EXERCISE AIM = The answer is an exact copy of the lines from the one with "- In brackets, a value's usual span" to the end of the listing below, pictures left out.

(MATERIAL PROVIDED)

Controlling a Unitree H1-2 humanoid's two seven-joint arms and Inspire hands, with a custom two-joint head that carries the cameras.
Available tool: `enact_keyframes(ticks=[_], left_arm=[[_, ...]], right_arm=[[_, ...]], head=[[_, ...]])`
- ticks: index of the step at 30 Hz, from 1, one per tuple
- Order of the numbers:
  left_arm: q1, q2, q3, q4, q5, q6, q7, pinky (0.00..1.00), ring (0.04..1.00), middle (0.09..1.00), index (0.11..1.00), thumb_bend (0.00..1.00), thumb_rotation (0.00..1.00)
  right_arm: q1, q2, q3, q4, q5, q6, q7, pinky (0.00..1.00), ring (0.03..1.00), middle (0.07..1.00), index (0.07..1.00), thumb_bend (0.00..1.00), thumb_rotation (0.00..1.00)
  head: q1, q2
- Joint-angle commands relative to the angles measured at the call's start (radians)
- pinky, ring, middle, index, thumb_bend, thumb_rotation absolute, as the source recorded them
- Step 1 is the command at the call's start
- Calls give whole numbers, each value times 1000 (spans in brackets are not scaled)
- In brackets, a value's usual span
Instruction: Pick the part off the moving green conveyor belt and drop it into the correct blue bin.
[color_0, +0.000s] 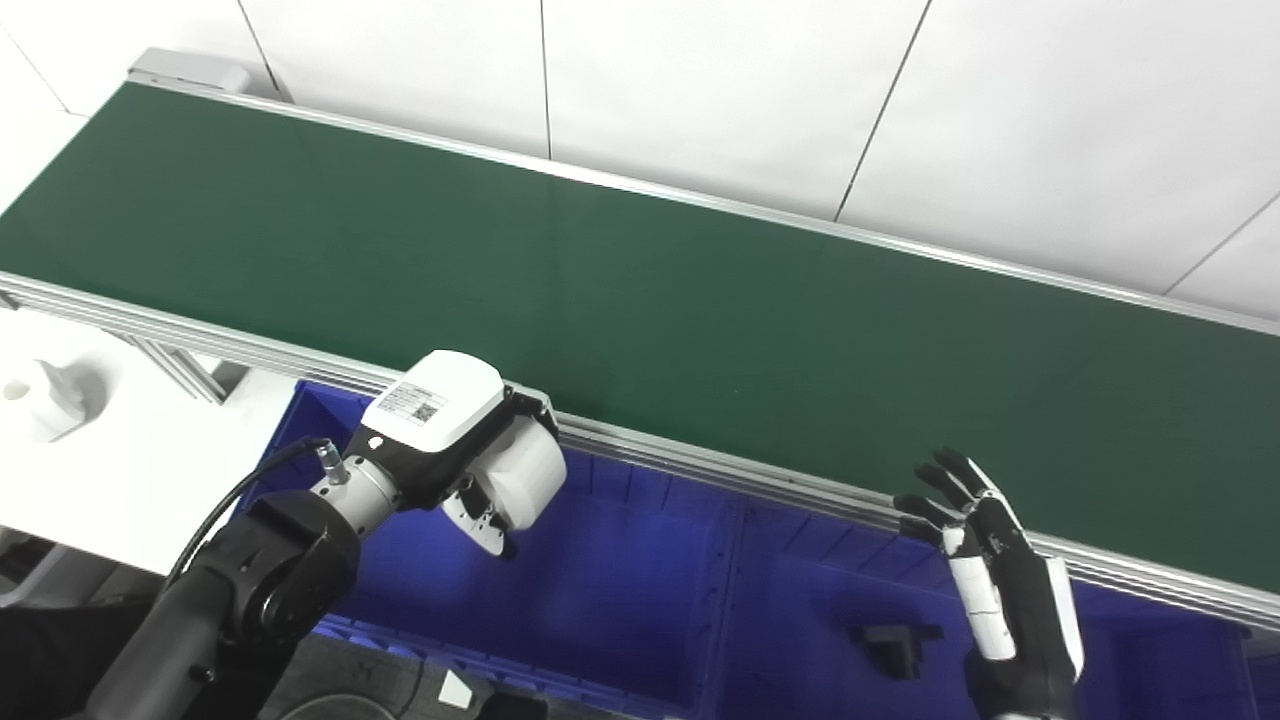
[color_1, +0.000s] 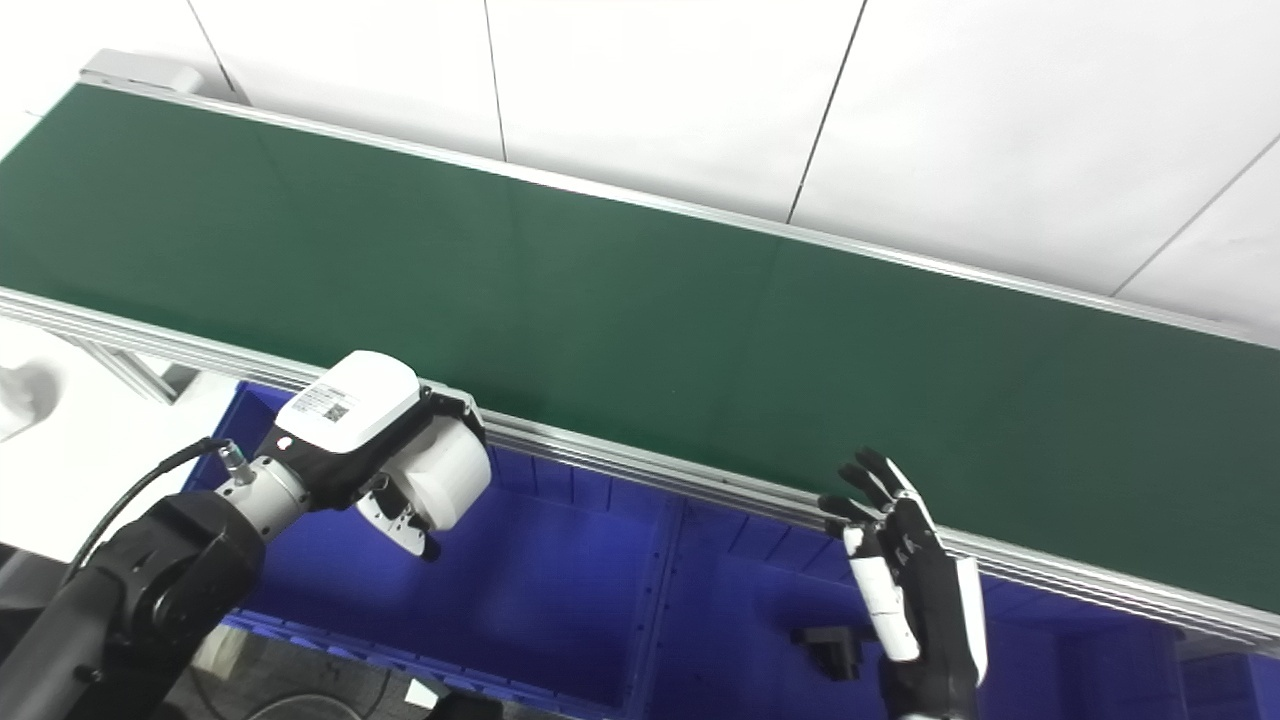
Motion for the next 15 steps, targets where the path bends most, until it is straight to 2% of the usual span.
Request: enact_keyframes(ticks=[1,2,5,7,10,15], left_arm=[[-25,2,3,-44,11,50,-62,546,594,604,583,652,96],[-28,5,-3,-56,23,69,-100,555,608,625,604,679,117],[-36,9,-15,-95,58,113,-198,706,811,838,809,861,343],[-39,7,-16,-119,71,127,-242,765,861,893,855,896,424],[-38,3,-12,-142,71,136,-278,808,872,899,867,915,477],[-33,-1,-8,-154,63,141,-290,806,866,889,861,920,474]], right_arm=[[5,1,-1,-21,-7,-6,1,700,731,830,859,695,797],[6,0,-1,-21,-9,-9,1,699,731,830,859,694,797],[9,0,0,-23,-15,-13,2,687,726,832,858,680,791],[12,-1,0,-26,-18,-11,2,682,726,834,860,677,792],[16,-2,-1,-29,-15,-9,4,682,727,834,858,676,792],[19,-4,1,-32,-17,-9,6,680,725,834,860,664,782]], head=[[-2,0],[-2,0],[-6,0],[-5,1],[-5,3],[-8,3]])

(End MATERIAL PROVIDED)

WRITTEN RESPONSE =
- In brackets, a value's usual span
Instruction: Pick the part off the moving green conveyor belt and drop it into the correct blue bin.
[color_0, +0.000s] 
[color_1, +0.000s] 
Motion for the next 15 steps, targets where the path bends most, until it is straight to 2% of the usual span.
Request: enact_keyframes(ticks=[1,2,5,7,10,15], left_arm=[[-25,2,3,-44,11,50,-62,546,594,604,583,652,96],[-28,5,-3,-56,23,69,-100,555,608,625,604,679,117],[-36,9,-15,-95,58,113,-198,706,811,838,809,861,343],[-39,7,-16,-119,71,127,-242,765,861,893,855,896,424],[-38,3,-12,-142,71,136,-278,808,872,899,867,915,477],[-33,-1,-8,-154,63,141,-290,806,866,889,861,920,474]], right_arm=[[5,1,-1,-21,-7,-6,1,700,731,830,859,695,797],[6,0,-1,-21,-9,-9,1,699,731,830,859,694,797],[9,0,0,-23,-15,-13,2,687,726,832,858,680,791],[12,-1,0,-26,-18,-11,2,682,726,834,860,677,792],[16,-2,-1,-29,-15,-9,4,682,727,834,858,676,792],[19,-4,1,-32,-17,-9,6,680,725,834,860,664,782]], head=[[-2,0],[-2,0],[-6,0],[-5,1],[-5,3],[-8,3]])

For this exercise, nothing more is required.